Saber como fazer com seu sintoma é também reconhecer o incurável, é ter acesso ao impossível, o que certamente, possui uma relação muito estreita com a posição feminina em conexão ao S barrado. A posição do analisante ao fim da análise seria uma posição feminina, ainda que possível de ser experimentada por homens ou por mulheres. Sobre isso, Miller vai dizer que:

“Seguramente o mais típico, o ideal do passe, se busca a nível de A barrado, porém há que dizer que isso é do lado feminino e que Lacan privilegiou a saída de análise do lado feminino, assim como definiu a mesma posição do analista em afinidade com a posição feminina”(18)

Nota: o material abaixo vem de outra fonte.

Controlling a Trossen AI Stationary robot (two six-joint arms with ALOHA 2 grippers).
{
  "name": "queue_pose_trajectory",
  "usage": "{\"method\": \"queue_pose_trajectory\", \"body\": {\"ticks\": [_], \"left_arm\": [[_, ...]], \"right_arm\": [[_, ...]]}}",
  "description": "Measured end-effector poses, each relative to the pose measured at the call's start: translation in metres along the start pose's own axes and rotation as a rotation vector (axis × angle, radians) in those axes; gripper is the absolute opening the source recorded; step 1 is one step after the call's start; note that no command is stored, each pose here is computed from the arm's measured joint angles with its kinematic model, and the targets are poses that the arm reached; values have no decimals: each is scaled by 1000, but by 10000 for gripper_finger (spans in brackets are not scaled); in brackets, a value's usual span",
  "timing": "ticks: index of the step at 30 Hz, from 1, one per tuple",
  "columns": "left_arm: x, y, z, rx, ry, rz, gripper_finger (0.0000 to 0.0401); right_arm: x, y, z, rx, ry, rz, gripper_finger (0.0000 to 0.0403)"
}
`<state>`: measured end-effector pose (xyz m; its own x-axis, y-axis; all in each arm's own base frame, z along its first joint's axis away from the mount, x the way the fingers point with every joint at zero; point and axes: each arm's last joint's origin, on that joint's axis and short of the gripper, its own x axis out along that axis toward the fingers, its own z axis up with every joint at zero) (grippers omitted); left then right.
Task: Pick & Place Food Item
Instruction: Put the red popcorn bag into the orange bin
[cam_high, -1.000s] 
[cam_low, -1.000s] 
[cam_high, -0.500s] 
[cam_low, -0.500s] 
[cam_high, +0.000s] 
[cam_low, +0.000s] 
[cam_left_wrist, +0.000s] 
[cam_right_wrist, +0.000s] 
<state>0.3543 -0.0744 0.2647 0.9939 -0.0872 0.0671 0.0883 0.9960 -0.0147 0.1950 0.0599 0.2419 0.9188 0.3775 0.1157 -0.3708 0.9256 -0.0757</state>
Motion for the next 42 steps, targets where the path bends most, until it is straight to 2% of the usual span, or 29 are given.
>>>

Porém e o amor como semblante ao gozo? Haveria ao final da análise, uma modificação do estatuto do amor enquanto semblante? Deixaria o amor de ser condição ao gozo feminino?

É certo que uma mudança aí se opera. Lacan vai falar de “um amor sem limites”, ao final do seminário XI – Os quatro conceitos – “um amor fora dos limites da lei”(19). Ele encerra assim esse seminário e nos deixa a questão em aberto: o que significa pensarmos ao fim de uma análise, o amor não mais como semblante de gozo para o falasser feminino e sim nessa perspectiva do sem limites?

Não é possível esgotarmos aqui a complexidade desse sentimento (o amor), motor das mais variadas paixões humanas, responsável por guerras, uniões, encontros e desencontros, tragédias e que continua a nos inquietar, fazendo-nos interrogar, assim como reconhecer nossa limitação em falar sobre algo que talvez os poetas o façam melhor.